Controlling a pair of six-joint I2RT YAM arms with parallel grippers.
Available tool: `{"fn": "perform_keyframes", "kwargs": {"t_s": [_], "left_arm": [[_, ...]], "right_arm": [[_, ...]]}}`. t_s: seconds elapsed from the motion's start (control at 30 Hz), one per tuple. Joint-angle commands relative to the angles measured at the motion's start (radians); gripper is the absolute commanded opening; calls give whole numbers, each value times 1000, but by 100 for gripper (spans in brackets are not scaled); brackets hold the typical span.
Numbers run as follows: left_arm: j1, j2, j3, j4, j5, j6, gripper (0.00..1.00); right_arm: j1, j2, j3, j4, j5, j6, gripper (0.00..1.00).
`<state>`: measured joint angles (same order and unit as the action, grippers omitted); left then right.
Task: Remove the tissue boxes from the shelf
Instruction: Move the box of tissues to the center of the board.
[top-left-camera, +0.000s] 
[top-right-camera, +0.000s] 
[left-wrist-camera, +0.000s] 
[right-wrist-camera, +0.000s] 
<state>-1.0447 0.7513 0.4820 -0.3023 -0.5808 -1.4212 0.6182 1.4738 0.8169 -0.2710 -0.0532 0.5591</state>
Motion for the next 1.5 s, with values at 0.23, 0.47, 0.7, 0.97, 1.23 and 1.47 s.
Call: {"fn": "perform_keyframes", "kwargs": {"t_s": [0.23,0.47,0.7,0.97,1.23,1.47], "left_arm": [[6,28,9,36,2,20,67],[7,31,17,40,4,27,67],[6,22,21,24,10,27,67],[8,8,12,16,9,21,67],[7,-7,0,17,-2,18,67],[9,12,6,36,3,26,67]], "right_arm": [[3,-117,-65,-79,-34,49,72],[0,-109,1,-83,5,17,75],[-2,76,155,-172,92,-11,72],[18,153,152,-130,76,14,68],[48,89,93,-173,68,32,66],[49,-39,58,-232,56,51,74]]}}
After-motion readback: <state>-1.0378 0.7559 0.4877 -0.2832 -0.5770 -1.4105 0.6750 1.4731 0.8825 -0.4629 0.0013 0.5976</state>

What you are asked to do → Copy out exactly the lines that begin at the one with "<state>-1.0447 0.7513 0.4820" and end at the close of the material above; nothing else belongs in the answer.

Solution to this task →
<state>-1.0447 0.7513 0.4820 -0.3023 -0.5808 -1.4212 0.6182 1.4738 0.8169 -0.2710 -0.0532 0.5591</state>
Motion for the next 1.5 s, with values at 0.23, 0.47, 0.7, 0.97, 1.23 and 1.47 s.
Call: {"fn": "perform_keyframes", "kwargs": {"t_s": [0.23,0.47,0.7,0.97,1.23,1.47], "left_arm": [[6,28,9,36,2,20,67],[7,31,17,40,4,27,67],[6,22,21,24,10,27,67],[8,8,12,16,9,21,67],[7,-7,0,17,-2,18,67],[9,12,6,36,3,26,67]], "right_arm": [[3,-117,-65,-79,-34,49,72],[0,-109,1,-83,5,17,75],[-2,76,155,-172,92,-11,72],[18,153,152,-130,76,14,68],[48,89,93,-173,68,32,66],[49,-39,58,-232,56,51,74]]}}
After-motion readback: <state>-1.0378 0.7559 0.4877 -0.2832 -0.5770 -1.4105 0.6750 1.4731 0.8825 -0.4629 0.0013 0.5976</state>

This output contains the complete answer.